■ WHAT THE EXERCISE ASKS: Pull every line containing "floral" from the data.

■ Dataset items:
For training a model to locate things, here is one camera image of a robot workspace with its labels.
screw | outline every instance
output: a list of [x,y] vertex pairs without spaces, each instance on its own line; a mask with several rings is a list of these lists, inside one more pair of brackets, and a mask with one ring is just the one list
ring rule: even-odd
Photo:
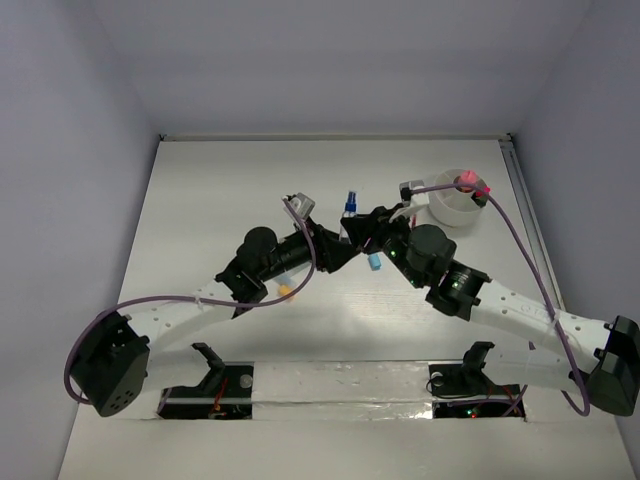
[[434,387],[441,387],[444,385],[444,375],[442,375],[441,372],[434,372],[434,374],[431,375],[431,384]]
[[249,374],[244,374],[240,377],[240,386],[242,388],[251,388],[253,385],[253,377]]

small bottle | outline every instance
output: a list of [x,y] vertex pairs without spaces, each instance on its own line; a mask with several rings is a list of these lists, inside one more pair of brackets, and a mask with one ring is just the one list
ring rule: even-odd
[[[344,204],[344,213],[342,214],[342,218],[349,218],[356,216],[356,192],[350,190],[349,196],[347,197],[347,203]],[[342,224],[340,225],[340,241],[349,243],[349,235],[347,231],[344,229]]]

pink object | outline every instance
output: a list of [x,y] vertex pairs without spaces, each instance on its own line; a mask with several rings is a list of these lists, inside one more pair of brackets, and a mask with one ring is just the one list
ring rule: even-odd
[[467,170],[460,174],[460,181],[463,183],[476,183],[478,181],[478,174],[473,170]]
[[[462,172],[460,174],[460,176],[458,178],[456,178],[456,182],[462,182],[462,183],[471,183],[471,184],[475,184],[477,181],[479,180],[478,178],[478,174],[476,172],[474,172],[473,170],[466,170],[464,172]],[[470,188],[467,187],[459,187],[458,190],[460,190],[463,193],[469,193],[471,191]]]

red object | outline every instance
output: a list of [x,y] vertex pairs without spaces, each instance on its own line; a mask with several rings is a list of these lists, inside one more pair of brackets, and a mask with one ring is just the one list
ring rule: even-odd
[[[482,190],[484,190],[484,193],[490,193],[491,189],[489,187],[484,187]],[[483,192],[477,192],[476,196],[477,197],[481,197],[483,195]]]
[[211,409],[211,413],[220,411],[220,405],[218,404],[218,402],[222,398],[222,395],[224,395],[224,390],[225,388],[227,388],[228,381],[229,381],[228,378],[225,378],[222,381],[222,386],[220,387],[220,391],[218,392],[218,394],[216,395],[216,398],[213,401],[213,408]]

yellow object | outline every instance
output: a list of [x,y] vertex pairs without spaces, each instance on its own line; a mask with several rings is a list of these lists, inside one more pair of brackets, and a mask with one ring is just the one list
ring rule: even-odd
[[[285,295],[288,295],[291,292],[293,292],[293,289],[289,288],[287,285],[280,285],[280,288],[278,289],[278,296],[284,297]],[[287,302],[293,301],[294,298],[295,296],[288,298]]]

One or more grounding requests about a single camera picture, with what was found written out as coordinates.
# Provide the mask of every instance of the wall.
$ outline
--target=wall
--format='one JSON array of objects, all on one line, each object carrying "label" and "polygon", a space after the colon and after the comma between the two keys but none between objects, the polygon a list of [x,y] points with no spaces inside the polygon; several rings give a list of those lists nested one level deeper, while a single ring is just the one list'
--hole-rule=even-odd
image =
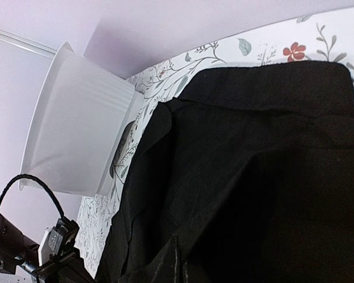
[{"label": "wall", "polygon": [[58,49],[69,41],[83,54],[111,0],[0,0],[0,29]]},{"label": "wall", "polygon": [[[0,42],[0,195],[19,173],[22,153],[42,82],[51,63],[13,45]],[[81,198],[58,194],[66,215],[76,218]],[[40,242],[44,229],[54,226],[58,213],[48,195],[14,184],[0,210],[15,226]]]}]

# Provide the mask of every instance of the black cloth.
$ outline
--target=black cloth
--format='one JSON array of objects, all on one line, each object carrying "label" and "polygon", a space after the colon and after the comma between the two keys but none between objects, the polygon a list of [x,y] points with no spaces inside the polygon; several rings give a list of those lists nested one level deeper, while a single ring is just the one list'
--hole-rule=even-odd
[{"label": "black cloth", "polygon": [[209,69],[159,103],[96,280],[354,282],[348,70]]}]

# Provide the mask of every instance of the black cable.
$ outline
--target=black cable
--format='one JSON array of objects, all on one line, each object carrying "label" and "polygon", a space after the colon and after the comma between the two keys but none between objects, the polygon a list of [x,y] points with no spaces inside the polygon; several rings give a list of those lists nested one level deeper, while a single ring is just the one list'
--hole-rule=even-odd
[{"label": "black cable", "polygon": [[0,206],[1,203],[4,199],[4,196],[6,195],[6,193],[9,191],[9,188],[17,181],[20,179],[29,179],[29,180],[33,180],[35,182],[37,182],[41,187],[44,188],[44,190],[48,193],[48,195],[50,196],[50,198],[53,200],[55,206],[57,207],[59,213],[60,213],[60,217],[62,218],[64,216],[64,211],[61,208],[61,205],[58,201],[58,199],[55,197],[54,193],[52,192],[52,190],[50,190],[50,188],[39,178],[33,176],[33,175],[29,175],[29,174],[21,174],[21,175],[17,175],[15,176],[12,180],[9,181],[9,183],[7,184],[7,186],[5,187],[5,189],[3,190],[1,196],[0,196]]}]

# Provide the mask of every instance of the black fabric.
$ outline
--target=black fabric
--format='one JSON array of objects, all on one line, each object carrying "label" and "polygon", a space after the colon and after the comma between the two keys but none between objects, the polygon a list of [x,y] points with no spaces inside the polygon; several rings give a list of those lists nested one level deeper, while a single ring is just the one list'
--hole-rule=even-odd
[{"label": "black fabric", "polygon": [[354,282],[348,70],[210,69],[159,103],[96,280]]}]

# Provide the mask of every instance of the floral wallpaper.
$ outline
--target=floral wallpaper
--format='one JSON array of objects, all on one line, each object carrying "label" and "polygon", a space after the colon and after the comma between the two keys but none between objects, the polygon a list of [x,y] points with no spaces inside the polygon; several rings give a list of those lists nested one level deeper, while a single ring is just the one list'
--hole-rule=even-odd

■ ANSWER SECTION:
# Provide the mask of every instance of the floral wallpaper.
--target=floral wallpaper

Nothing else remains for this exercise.